From OpenStreetMap Wiki
Jump to navigation Jump to search

The TIGER 2005 import created a huge amount of nodes (~170 million), each of which had four superfluous tags, causing the database to be bloated and to negatively impact users. All of these superfluous tags were removed by January 2010.

Details

An example node has the following tags:

source = tiger_import_dch_v0.6_20070813
tiger:county = St. Louis, MO
tiger:tlid = 100111260:100111261:100111155:100111159
tiger:upload_uuid = bulk_upload.pl-6143e1a9-589d-43a0-9248-e95658773ef4

This same information is repeated on the ways.

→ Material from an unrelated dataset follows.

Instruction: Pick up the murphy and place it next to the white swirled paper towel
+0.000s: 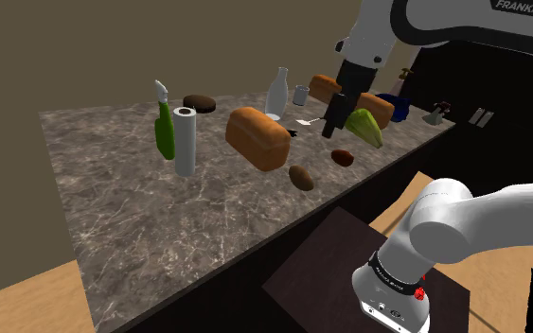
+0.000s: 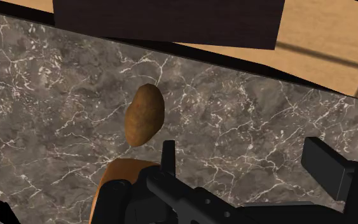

source The name of the script that the uploading was carried out with. It's really not important any more
tiger:county Can be worked out from the TIGER county borders, or from the ways attached to the node. It's not important to have on every node
tiger:tlid This is the combination of all the tlid ("TIGER/LINE id") on the ways. Since the reference ids belong to the ways, there's no point in them being kept on the nodes too.
tiger:upload_uuid A reference id of the script and time that it was run. Again, not important to have it on every node.

Effects

So if it's not important, why worry about it? Here's a few reasons.

  • Every editor, new and old, needs to know to ignore them. When you delete a way an editor should also delete the unneeded nodes from that way. They all have to be hard-coded to ignore these tags (although I don't think JOSM does this, come to think of it)
  • Applications need to be adapted to ignore them e.g. [1]
  • Every time someone in the US does a map call, all that data gets parsed and downloaded for no effect
  • Ditto above for the planet generation, downloading & parsing.
  • and so on.

Tiger node tags make up 85.43% of all node tags and take up:

  • 12.97% of the bzipped planet size (805Mb).
  • 34.68% of the uncompressed planet size.
  • 42.20% of the lines in the planet.
  • 31.51% of the parsing time of the planet (based on xmllint --stream).

based on planet data as of 2009-06-17.

Removal

Between September 2009 and January 2010, Frederik Ramm used his woodpeck_fixbot account to remove all of these superfluous tags. See his fixbot log and OSM-Dev post from 21 July 2009 for more details.